Iya, silahkan lakukan apapun yang kau mau pada Rio, tapi berhentilah membicarakan tentang hal yang sama sekali tidak kumengerti. Aku tuh merasa gugup sekarang!

"Apa aku juga boleh minta nomor hpmu?"

Aku mencari nama Rio di kontak ponselku kemudian menunjukkannya pada Sinta, "Silahkan simpan sendiri."

Ekspresi wajah Sinta langsung terlihat begitu senang, dia mengeluarkan hp miliknya dengan terburu-buru, "Makasih."

Hmmm, jadi Sinta tertarik pada Rio ya? Karena wajah kami sama, aku harus memuji Rio memiliki wajah yang tergolong tampan. Tidak aneh ada perempuan yang langsung jatuh cinta padanya.

Dari pengalamanku pribadi, ada cukup banyak perempuan yang mulai tertarik karena tampang. Aku yakin Rio pasti pernah mengalami yang seperti ini juga.

Tapi aku belum tahu bagaimana sikap Rio saat menghadapi perempuan. Mungkin nanti aku harus mulai dari menanyakan hubungannya dengan Sinta.

Setelah Sinta mengembalikan hp ke tanganku, ada chat masuk dari Rio.

'Jika udah selesai, temui aku di parkiran'

"Baiklah, kalau gitu aku duluan ya? Aku harus menemui temanku lagi," karena memang sudah selesai makan, aku menggeser ke belakang bangku yang kududuki untuk bisa berdiri.

"Ah!"

"Ada apa?" aku menatap Sinta dengan bingung karena dia menyuarakan seruan yang seakan sedang terkejut.

Sinta menggeleng sambil tersenyum, "Nggak apa-apa kok."

Walau masih tidak mengerti, aku tetap tersenyum padanya, "Sampai ketemu di sekolah ya!"

Setelah membayar mie ayam, aku pun pergi menuju parkiran. Dan sudah ada Rio yang menungguku, tapi dia sama sekali tidak terlihat kesal, "Jadi kenapa malah disuruh menemani Sinta? Kau menyukainya, tapi terlalu malu bicara padanya?"

Rio berdecak kesal, "Aku nggak suka dengan cewek yang bisa menyaingi nilai-nilai pelajaranku."

Rio justru membenci Sinta? Dan kenapa alasannya aneh begini? "Kenapa malah nggak suka? Jika kalian sama-sama pintar, justru serasi kan?"

"Sejak dulu aku selalu nggak suka dengan orang-orang yang bisa merebut beasiswa dariku."

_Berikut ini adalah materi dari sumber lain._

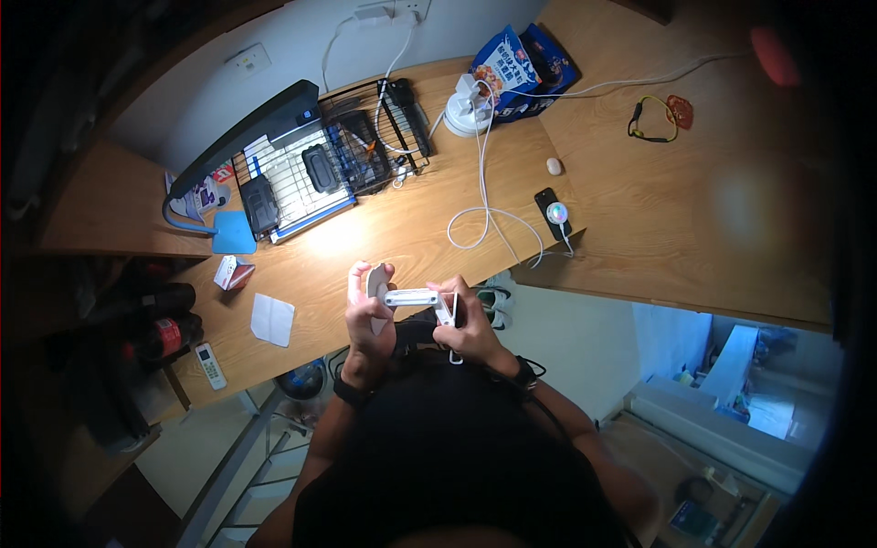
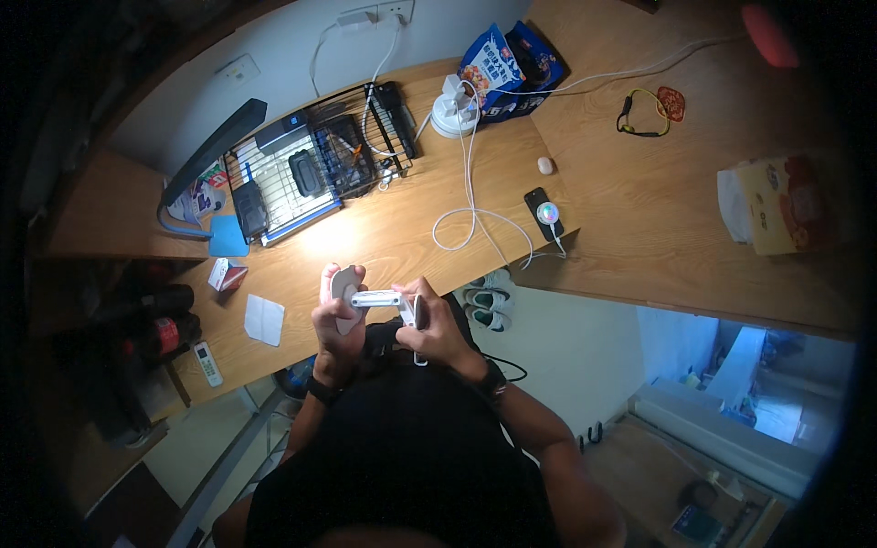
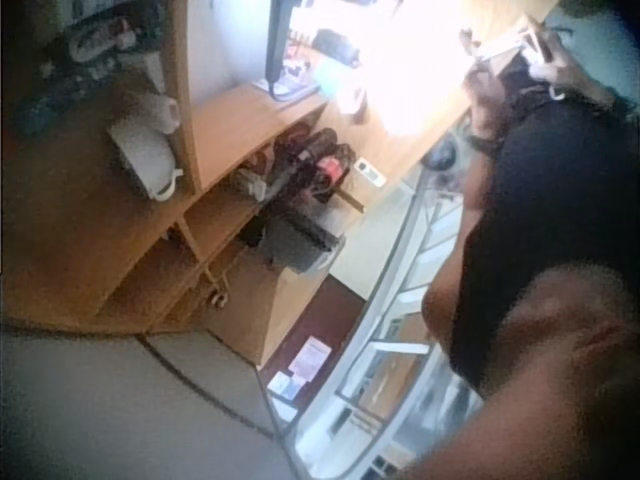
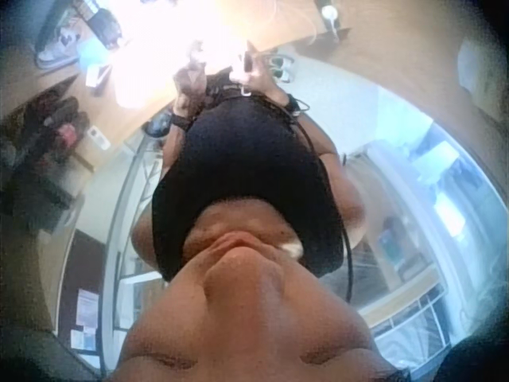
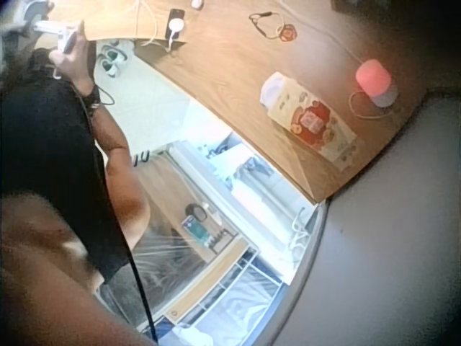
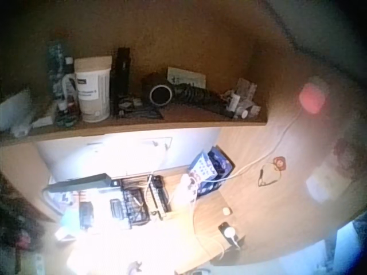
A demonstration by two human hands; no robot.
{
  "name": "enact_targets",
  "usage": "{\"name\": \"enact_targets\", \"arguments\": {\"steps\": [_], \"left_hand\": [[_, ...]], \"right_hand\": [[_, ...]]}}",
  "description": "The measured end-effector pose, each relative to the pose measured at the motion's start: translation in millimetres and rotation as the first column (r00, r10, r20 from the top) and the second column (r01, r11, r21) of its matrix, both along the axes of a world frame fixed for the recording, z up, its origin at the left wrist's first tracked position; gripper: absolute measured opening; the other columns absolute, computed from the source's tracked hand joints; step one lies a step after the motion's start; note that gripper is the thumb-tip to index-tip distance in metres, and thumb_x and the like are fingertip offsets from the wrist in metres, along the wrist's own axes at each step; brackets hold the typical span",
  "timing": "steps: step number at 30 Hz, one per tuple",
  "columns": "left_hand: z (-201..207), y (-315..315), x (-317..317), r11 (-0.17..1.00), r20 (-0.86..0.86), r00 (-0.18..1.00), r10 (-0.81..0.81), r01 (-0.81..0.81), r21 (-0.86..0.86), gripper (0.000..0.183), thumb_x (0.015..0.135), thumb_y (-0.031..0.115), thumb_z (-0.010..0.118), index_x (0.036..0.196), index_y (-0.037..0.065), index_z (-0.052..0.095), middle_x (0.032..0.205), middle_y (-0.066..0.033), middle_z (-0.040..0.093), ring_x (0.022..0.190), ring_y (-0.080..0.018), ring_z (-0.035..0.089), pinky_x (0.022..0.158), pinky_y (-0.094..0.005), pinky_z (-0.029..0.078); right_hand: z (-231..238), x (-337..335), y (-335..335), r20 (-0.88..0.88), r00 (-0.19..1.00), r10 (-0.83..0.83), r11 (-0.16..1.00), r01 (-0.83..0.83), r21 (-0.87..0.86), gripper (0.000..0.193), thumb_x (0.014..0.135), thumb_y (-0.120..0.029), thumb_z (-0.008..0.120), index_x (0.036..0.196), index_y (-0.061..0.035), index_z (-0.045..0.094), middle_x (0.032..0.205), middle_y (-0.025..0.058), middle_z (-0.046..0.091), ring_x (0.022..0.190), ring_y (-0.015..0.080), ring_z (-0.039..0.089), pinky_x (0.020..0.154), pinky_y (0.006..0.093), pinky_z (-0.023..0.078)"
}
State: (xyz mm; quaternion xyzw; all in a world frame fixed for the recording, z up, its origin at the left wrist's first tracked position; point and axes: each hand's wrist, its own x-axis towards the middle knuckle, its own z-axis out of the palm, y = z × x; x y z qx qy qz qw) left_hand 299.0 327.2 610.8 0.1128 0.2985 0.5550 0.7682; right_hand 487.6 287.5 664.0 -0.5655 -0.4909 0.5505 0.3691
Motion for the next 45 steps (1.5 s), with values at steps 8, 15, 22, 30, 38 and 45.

"Ah, tunggu dulu, aku baru sadar sesuatu. Sekolah negeri di Jakarta kan gratis. Jika udah gratis, kok masih ada sistem beasiswa?" karena baru mengingatnya, aku bertanya dengan bingung.

"Kan nggak seratus persen gratis. Biaya seragam, buku, sampai uang jajan merupakan hal-hal yang dibayarkan pakai beasiswa."

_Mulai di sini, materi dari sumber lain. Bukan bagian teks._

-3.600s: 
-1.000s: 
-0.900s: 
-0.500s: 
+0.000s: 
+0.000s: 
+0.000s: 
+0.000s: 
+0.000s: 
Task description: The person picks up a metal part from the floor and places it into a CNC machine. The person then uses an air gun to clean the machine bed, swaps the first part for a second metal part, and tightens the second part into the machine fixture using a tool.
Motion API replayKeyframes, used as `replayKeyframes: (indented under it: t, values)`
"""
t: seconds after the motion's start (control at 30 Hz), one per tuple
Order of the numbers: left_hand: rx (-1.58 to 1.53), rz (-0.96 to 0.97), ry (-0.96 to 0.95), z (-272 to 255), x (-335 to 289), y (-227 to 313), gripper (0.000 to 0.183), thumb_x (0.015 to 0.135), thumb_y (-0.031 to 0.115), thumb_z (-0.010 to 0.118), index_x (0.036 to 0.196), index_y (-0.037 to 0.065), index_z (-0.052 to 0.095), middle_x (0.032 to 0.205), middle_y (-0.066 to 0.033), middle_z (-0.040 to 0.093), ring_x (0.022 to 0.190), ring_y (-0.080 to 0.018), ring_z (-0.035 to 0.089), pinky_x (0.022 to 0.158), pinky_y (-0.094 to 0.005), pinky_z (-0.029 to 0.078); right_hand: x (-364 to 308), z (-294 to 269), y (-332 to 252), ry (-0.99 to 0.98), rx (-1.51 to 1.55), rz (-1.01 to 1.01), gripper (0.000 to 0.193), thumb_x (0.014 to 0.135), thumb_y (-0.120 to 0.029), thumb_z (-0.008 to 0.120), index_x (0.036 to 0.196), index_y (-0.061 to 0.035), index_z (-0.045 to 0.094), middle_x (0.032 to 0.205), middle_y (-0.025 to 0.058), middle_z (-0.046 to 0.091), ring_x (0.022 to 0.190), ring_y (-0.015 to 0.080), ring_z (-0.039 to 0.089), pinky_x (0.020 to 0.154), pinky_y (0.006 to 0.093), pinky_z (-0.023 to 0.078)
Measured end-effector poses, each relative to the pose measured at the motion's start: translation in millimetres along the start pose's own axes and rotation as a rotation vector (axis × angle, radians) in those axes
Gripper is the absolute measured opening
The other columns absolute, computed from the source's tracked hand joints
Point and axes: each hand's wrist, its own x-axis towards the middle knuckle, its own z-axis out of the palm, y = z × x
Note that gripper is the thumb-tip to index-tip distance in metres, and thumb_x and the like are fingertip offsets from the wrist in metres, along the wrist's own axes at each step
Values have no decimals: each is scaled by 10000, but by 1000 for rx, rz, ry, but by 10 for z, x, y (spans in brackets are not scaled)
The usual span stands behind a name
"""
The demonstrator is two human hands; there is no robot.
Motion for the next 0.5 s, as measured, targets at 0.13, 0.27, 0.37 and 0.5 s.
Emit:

Jadi uang jajan pun sampai diberikan juga? Aku baru tahu, "Oh ya, tadi Sinta minta nomormu dan dia mengatakan besok minta diajarkan pelajaran matematika."

Rio menunjukkan wajah berpikir, "Matematika ya?"

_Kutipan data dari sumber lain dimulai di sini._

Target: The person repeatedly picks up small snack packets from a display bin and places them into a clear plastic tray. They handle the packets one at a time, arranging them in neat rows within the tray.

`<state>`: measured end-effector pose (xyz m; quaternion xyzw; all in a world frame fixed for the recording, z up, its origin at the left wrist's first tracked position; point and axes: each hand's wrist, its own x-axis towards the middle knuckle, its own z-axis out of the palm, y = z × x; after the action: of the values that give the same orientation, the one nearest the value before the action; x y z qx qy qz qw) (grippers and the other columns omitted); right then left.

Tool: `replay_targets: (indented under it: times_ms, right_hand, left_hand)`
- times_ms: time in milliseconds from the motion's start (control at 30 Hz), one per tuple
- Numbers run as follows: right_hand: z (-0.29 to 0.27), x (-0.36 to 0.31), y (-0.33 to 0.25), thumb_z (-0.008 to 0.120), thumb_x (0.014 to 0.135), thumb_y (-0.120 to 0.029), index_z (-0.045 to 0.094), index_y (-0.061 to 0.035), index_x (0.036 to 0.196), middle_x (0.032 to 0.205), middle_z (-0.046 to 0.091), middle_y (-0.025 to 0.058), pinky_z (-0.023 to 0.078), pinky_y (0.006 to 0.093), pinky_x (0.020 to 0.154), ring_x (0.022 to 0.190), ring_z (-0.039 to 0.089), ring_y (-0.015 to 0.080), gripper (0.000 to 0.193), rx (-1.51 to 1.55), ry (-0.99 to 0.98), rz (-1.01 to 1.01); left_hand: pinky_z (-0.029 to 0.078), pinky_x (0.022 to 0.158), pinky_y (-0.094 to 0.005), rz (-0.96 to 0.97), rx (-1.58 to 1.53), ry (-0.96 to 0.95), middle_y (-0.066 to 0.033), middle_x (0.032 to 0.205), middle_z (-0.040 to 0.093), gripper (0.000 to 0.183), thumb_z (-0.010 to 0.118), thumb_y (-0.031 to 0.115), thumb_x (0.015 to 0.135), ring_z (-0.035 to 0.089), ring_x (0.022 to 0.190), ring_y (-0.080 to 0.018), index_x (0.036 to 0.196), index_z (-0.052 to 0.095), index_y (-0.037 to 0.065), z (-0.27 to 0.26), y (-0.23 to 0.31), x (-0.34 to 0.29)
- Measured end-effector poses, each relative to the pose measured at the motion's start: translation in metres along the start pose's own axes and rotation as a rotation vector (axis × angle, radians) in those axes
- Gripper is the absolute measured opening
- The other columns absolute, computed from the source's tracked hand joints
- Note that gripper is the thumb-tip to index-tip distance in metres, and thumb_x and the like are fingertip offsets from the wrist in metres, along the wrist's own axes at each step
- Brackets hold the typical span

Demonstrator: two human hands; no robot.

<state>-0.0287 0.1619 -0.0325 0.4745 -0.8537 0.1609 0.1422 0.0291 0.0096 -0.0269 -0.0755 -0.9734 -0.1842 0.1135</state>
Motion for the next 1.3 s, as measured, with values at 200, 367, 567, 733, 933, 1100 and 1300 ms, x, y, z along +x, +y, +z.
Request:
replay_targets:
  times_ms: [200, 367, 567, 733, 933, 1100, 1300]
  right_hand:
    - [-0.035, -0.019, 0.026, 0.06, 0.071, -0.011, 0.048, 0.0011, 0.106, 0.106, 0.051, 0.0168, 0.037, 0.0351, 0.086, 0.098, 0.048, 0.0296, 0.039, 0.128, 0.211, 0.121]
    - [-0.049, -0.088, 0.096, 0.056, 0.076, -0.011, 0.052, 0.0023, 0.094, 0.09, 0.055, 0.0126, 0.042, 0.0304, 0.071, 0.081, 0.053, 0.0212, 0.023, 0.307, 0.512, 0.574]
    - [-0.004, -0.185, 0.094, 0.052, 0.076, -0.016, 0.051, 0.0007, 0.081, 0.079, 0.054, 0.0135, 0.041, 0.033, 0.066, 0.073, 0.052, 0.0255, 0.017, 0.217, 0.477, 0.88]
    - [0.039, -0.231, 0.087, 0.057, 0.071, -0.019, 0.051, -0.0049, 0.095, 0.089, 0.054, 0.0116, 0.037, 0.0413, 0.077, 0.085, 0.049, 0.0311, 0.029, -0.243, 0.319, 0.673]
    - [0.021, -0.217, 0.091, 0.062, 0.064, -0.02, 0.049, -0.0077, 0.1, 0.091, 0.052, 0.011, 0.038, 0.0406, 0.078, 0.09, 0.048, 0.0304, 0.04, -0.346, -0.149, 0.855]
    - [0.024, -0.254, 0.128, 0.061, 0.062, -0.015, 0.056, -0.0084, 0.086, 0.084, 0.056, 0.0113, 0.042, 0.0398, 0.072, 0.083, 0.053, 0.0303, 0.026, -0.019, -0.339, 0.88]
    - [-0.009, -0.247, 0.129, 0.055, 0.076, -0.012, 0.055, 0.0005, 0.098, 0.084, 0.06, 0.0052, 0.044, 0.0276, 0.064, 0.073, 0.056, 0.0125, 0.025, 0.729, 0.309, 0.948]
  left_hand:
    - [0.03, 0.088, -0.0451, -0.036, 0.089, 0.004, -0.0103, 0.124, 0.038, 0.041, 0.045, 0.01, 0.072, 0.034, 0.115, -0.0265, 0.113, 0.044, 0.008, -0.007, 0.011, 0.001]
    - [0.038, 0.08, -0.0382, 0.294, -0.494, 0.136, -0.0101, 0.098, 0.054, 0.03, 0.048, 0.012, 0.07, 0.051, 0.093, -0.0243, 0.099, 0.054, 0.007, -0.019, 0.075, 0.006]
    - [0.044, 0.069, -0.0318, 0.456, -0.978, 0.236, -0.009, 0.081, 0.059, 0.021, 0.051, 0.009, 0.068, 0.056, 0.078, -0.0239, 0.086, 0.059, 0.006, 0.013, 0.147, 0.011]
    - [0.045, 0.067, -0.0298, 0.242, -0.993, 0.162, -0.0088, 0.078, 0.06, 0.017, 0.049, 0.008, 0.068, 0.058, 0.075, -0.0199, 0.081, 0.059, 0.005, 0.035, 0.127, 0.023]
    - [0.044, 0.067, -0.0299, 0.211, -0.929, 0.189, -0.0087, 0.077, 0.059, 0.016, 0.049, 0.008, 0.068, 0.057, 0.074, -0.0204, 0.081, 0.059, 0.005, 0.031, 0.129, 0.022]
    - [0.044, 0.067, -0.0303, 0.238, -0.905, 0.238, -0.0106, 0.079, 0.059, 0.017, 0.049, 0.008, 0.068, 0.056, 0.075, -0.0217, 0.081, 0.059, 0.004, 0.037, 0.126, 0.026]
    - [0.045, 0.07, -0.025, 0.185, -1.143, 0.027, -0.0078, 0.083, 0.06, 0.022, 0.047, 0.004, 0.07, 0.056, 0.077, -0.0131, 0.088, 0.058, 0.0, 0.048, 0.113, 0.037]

"Kalau nggak suka Sinta, kenapa malah mengajarinya belajar?" tanyaku yang sama sekali tidak mengerti dengan hubungan aneh ini.

"Aku ikut lomba cerdas cermat berpasangan dengan Sinta. Walau menjengkelkan, aku dituntut mengajari pelajaran yang nggak dia mengerti."

Aku menepuk bahu Rio karena bersimpati padanya, "Meski harus bekerja sama dengan Sinta, Rio lebih pintar darinya kok. Kamu nggak kekurangan sesuatu setelah mengajarinya. Tenang aja."